Create load path from HF format

kwen2501 · kwen2501 · commit 33d8d71c5140 · 2024-10-04T12:45:33.000-07:00
diff --git a/dist_run.py b/dist_run.py
@@ -24,8 +24,7 @@
 # TODO - these are not distributed specific, consider moving to new package
 from torchchat.distributed.safetensor_utils import (
     get_hf_config_file,
-    get_hf_weight_map_and_path,
-    load_safetensor_weights,
+    load_weights_from_hf_format,
 )
 from torchchat.distributed.utils import (
     bytes_to_readable,
@@ -58,6 +57,10 @@
     "llama3": ("meta-llama/Meta-Llama-3-8B-Instruct", torch.bfloat16),
 }
 
+# This format stands for: index file + multiple safetensor.
+USE_HF_CHECKPOINT_FORMAT = True
+# TODO: add support for single bin format.
+
 
 def _init_distributed():
     dist.init_process_group("nccl")
@@ -114,22 +117,10 @@ def _load_model_weights(stage_module, distribution, device, model_config):
     """Load the weights from the safetensor file(s) into the model stage.

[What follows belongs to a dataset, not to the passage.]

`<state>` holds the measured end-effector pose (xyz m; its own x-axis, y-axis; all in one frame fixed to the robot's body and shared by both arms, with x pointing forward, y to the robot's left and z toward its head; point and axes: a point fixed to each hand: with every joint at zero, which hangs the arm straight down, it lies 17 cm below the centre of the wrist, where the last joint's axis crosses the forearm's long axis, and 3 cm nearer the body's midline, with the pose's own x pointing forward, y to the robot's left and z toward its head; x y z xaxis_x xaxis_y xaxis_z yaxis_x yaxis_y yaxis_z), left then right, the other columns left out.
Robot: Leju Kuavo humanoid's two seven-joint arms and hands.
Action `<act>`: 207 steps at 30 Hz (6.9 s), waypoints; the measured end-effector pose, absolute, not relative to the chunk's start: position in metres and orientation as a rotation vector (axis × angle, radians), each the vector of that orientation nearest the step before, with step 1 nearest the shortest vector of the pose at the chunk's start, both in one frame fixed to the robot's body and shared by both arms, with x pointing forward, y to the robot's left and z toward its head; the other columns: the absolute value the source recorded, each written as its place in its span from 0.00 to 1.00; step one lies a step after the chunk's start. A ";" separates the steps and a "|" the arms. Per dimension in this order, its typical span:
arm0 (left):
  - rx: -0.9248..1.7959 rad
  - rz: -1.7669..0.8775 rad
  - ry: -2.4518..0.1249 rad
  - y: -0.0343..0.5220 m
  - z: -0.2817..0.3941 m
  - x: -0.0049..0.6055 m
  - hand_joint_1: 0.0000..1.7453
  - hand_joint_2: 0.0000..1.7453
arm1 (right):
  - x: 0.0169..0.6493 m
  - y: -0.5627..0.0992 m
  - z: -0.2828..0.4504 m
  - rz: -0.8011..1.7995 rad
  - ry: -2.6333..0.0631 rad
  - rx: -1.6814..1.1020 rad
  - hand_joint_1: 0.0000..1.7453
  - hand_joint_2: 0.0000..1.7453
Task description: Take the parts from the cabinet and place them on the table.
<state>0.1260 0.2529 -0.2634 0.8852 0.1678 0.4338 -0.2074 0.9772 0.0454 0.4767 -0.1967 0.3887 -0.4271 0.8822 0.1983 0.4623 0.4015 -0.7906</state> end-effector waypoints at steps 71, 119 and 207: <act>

     Model config is needed b/c we permute wq and wk weights based on attn heads.
     """
-
-    weight_map, weight_path, key_map = get_hf_weight_map_and_path(distribution)
-
-    num_loaded_weights, num_missing_weights = load_safetensor_weights(
-        stage_module,
-        weight_map,
-        weight_path,
-        key_map,
-        device,
-        model_config=model_config,
-    )
-    logger.info(
-        f"Success - Loaded {num_loaded_weights} weights, {num_missing_weights} missing weights"
-    )
-    if num_missing_weights > 0:
-        raise ValueError(f"Missing {num_missing_weights} weights")
+    if USE_HF_CHECKPOINT_FORMAT:
+        load_weights_from_hf_format(stage_module, distribution, device, model_config)
+    else:
+        load_weights_from_torchchat_format(stage_module, distribution, device, model_config)
 
 
 def _encode_strings(
diff --git a/torchchat/distributed/safetensor_utils.py b/torchchat/distributed/safetensor_utils.py
@@ -366,3 +366,27 @@ def log_loading_status(missing_keys: Set[str], updated_states: Set[str]):
     else:
         logger.info("Fully updated state dict.")
     logger.info(f"Successfully loaded {len(updated_states)} weights into stage module")
+
+
+def load_weights_from_hf_format(stage_module, distribution, device, model_config):
+    """
+    Load the weights from Hugging Face format (index file + multiple safetensor
+    files), and fill into `stage_module`.  Model config is needed b/c we permute
+    wq and wk weights based on attn heads.
+    """
+
+    weight_map, weight_path, key_map = get_hf_weight_map_and_path(distribution)
+
+    num_loaded_weights, num_missing_weights = load_safetensor_weights(
+        stage_module,
+        weight_map,
+        weight_path,
+        key_map,
+        device,
+        model_config=model_config,
+    )
+    logger.info(
+        f"Success - Loaded {num_loaded_weights} weights, {num_missing_weights} missing weights"
+    )
+    if num_missing_weights > 0:
+        raise ValueError(f"Missing {num_missing_weights} weights")